WHAT IS NEEDED: Drop the images; return everything else in the listing below exactly.

LISTED RECORDS:
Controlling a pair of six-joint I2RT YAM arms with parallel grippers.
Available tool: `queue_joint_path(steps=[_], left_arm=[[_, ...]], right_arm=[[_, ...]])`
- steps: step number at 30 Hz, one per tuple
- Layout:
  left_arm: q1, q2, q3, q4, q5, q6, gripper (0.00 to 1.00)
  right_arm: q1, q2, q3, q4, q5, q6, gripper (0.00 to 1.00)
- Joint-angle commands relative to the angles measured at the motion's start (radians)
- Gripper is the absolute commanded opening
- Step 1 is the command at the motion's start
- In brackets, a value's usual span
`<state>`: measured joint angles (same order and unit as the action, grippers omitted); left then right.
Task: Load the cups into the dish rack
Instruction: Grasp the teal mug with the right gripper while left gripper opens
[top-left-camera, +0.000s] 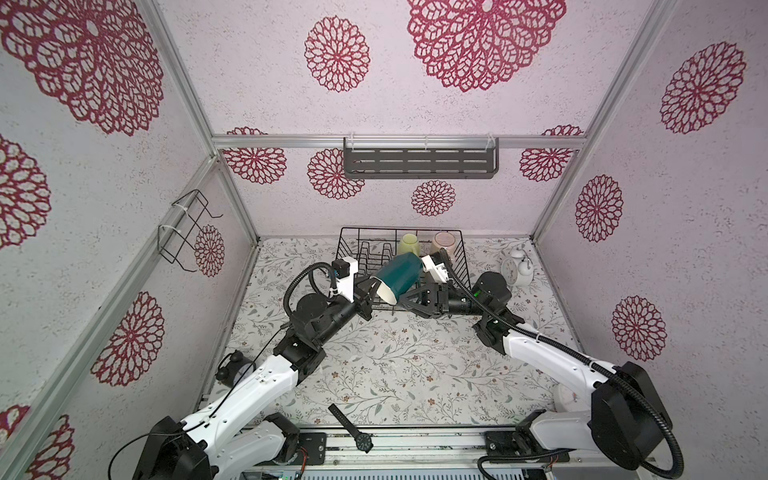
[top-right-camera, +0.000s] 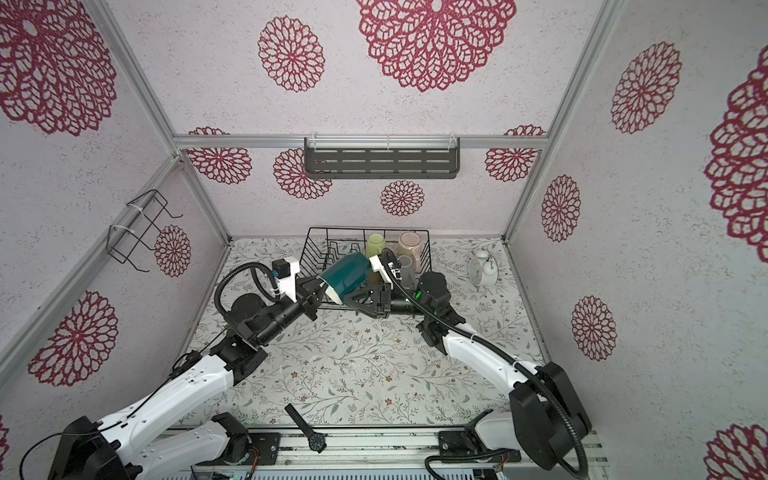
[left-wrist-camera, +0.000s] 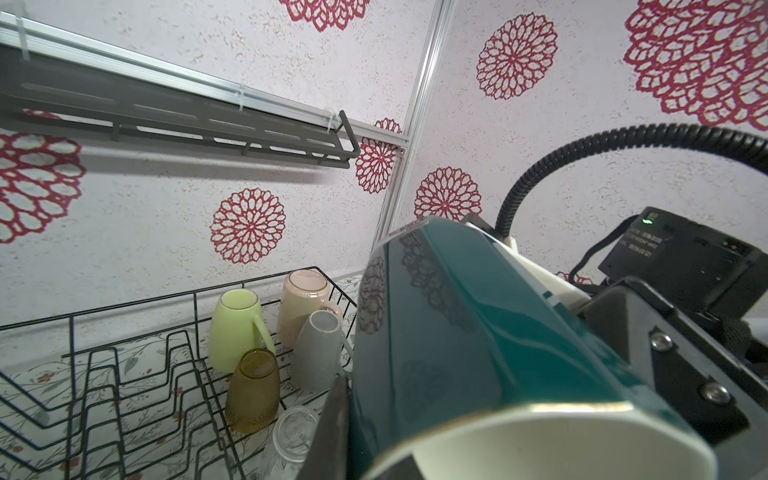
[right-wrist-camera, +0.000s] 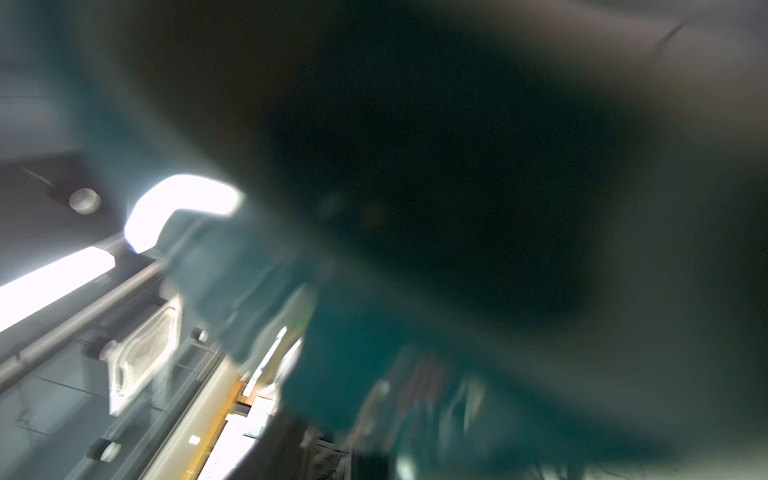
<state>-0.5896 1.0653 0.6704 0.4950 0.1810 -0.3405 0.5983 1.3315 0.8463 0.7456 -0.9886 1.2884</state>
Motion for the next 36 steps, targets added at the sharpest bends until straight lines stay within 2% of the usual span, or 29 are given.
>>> queue_joint_path(steps=[1,6,11,17,21,25,28,31,32,34,36], left_arm=[[0.01,-0.021,-0.002,0.167,0.176,-0.039,0.0],[0.033,-0.015,-0.015,0.219,0.228,-0.095,0.0],[0.033,0.006,0.024,0.17,0.273,-0.104,0.0],[0.029,0.014,0.043,0.134,0.25,-0.085,0.0],[0.029,0.007,0.035,0.124,0.239,-0.061,0.0],[0.028,-0.012,0.035,0.085,0.227,-0.05,0.0],[0.028,-0.029,0.032,0.048,0.196,-0.021,0.11],[0.029,-0.042,0.035,0.025,0.177,-0.009,0.22],[0.029,-0.045,0.038,0.016,0.178,-0.008,0.3],[0.029,-0.048,0.038,0.0,0.172,0.009,0.6],[0.03,-0.048,0.04,-0.013,0.158,0.018,0.67]], right_arm=[[-0.013,-0.012,0.063,-0.096,-0.002,-0.12,0.58],[-0.028,-0.025,0.083,-0.165,-0.04,-0.176,0.66],[-0.026,-0.029,0.08,-0.173,-0.056,-0.177,0.64],[-0.015,-0.028,0.056,-0.083,-0.057,-0.102,0.48],[-0.015,-0.023,0.045,-0.043,-0.067,-0.064,0.27],[-0.015,-0.026,0.038,-0.035,-0.05,-0.055,0.14],[-0.015,-0.023,0.037,-0.03,-0.05,-0.057,0.03],[-0.016,-0.022,0.031,-0.027,-0.035,-0.065,0.0],[-0.017,-0.02,0.03,-0.026,-0.031,-0.069,0.0],[-0.02,-0.02,0.028,-0.03,-0.02,-0.086,0.0],[-0.028,-0.025,0.023,-0.044,-0.002,-0.107,0.0]])
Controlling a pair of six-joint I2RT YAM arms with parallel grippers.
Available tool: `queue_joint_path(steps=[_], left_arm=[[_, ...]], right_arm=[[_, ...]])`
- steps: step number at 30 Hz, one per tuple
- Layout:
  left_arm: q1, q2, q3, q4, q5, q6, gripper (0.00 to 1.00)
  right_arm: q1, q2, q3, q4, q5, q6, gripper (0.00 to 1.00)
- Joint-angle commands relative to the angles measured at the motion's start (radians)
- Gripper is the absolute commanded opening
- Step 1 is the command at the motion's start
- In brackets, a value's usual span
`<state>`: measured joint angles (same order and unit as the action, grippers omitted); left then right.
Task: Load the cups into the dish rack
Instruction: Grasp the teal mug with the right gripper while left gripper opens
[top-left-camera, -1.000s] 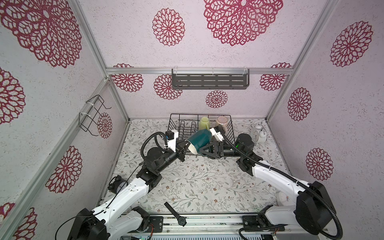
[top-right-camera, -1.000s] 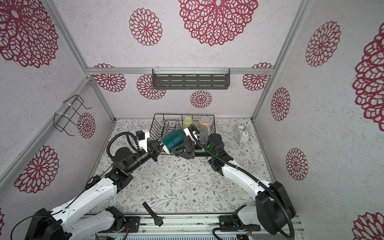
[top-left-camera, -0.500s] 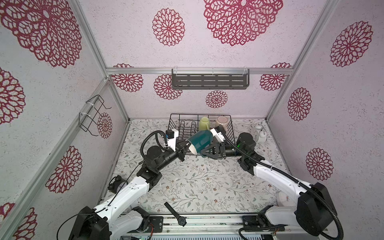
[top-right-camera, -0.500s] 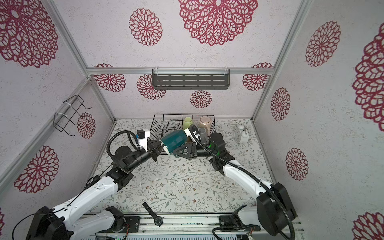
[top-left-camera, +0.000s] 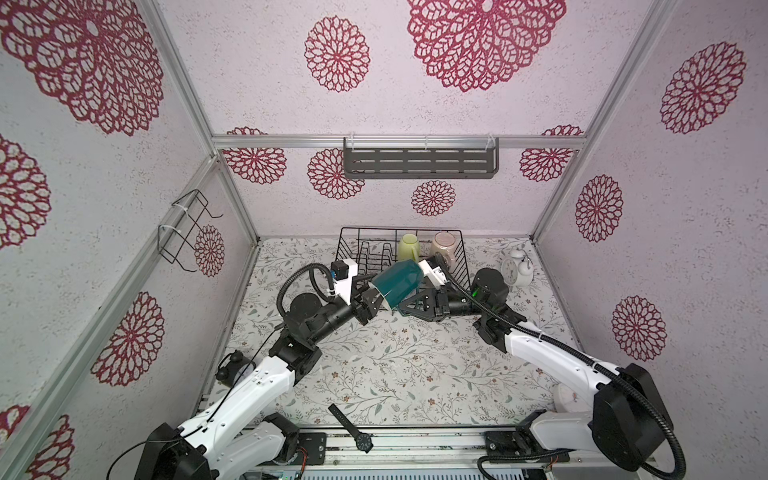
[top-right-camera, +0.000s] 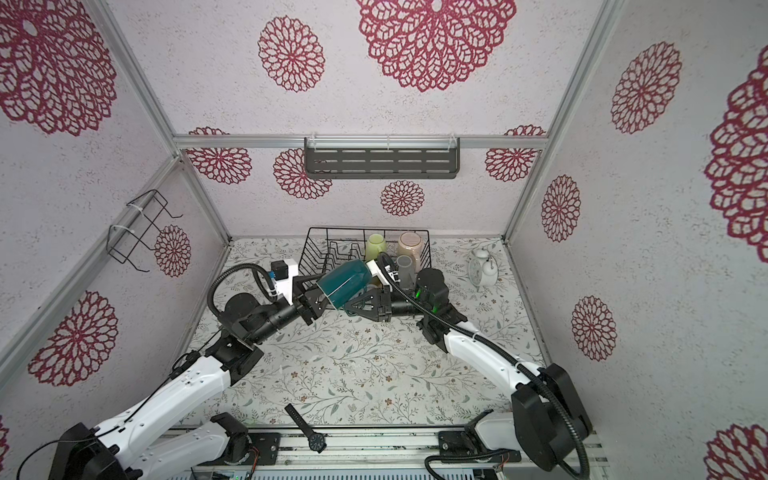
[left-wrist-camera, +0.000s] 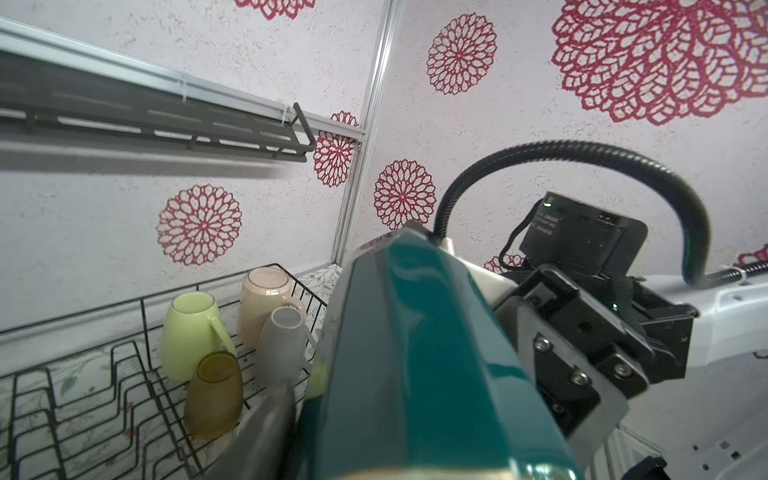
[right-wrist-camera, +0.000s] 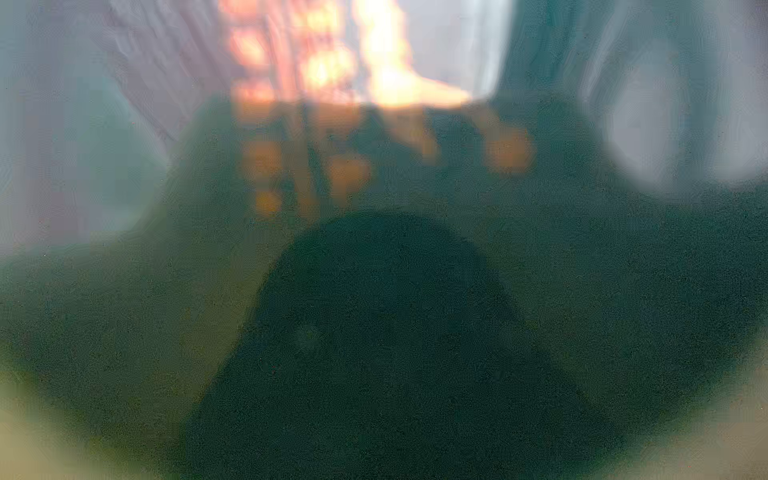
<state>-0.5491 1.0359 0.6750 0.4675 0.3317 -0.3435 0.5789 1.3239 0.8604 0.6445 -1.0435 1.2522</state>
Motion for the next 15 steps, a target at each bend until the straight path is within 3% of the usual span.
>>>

OUTPUT BELOW:
Controlling a pair of six-joint I2RT YAM arms with parallel grippers.
Available tool: `queue_joint_path(steps=[_], left_arm=[[_, ...]], right_arm=[[_, ...]])`
- steps: step number at 30 Hz, one per tuple
- Layout:
  left_arm: q1, q2, q3, q4, q5, q6, gripper (0.00 to 1.00)
  right_arm: q1, q2, q3, q4, q5, q6, gripper (0.00 to 1.00)
- Joint-angle commands relative to the angles measured at the motion's start (radians)
- Gripper is the absolute commanded opening
- Step 1 is the command at the motion's start
- In brackets, a value's usual span
`<state>`: measured joint angles (same order and unit as the action, grippers omitted); left then right.
Task: Load the cups into the dish rack
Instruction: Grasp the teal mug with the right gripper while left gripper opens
[top-left-camera, +0.000s] 
[top-right-camera, +0.000s] 
[left-wrist-camera, +0.000s] 
[right-wrist-camera, +0.000s] 
<state>-0.5896 1.0653 0.6704 0.4950 0.1810 -0.3405 0.5983 1.3315 0.8463 0.7456 -0.9886 1.2884</state>
Motion for the next 36 steps, targets added at the sharpest bends until straight lines stay within 2% of the usual span, or 29 are given.
>>> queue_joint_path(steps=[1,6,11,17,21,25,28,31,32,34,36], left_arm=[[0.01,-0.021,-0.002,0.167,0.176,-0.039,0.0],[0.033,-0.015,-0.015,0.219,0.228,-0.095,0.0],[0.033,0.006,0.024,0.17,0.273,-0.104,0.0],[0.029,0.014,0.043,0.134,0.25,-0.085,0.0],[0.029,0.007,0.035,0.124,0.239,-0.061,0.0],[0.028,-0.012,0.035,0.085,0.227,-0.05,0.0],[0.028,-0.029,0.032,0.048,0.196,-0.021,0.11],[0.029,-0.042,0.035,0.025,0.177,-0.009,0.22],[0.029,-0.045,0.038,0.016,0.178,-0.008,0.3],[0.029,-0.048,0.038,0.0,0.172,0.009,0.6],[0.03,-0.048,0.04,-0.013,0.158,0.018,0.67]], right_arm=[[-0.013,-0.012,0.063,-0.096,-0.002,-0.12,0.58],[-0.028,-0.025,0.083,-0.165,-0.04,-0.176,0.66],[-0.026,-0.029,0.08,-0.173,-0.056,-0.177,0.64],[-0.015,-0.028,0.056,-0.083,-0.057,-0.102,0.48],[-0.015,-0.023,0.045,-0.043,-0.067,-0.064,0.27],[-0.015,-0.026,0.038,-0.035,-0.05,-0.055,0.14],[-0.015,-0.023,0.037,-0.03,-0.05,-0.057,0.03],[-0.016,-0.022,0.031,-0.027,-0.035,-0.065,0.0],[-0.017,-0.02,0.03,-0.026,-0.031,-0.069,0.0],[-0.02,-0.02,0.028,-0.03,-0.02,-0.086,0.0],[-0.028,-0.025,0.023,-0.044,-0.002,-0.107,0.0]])
Controlling a pair of six-joint I2RT YAM arms with parallel grippers.
Available tool: `queue_joint_path(steps=[_], left_arm=[[_, ...]], right_arm=[[_, ...]])`
- steps: step number at 30 Hz, one per tuple
- Layout:
  left_arm: q1, q2, q3, q4, q5, q6, gripper (0.00 to 1.00)
  right_arm: q1, q2, q3, q4, q5, q6, gripper (0.00 to 1.00)
- Joint-angle commands relative to the angles measured at the motion's start (radians)
- Gripper is the absolute commanded opening
- Step 1 is the command at the motion's start
- In brackets, a value's usual span
`<state>`: measured joint angles (same order and unit as the action, grippers omitted); left then right.
Task: Load the cups into the dish rack
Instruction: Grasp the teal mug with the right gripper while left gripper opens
[top-left-camera, -1.000s] 
[top-right-camera, -1.000s] 
[top-left-camera, -0.500s] 
[top-right-camera, -0.500s] 
[top-left-camera, +0.000s] 
[top-right-camera, +0.000s] 
[left-wrist-camera, +0.000s] 
[right-wrist-camera, +0.000s] 
<state>-0.5491 1.0359 0.6750 0.4675 0.3317 -0.3435 0.5789 1.3239 0.8604 0.6445 -1.0435 1.2522</state>
Motion for the next 15 steps, a target at each bend until the straight path is within 3% of the usual span.
>>>

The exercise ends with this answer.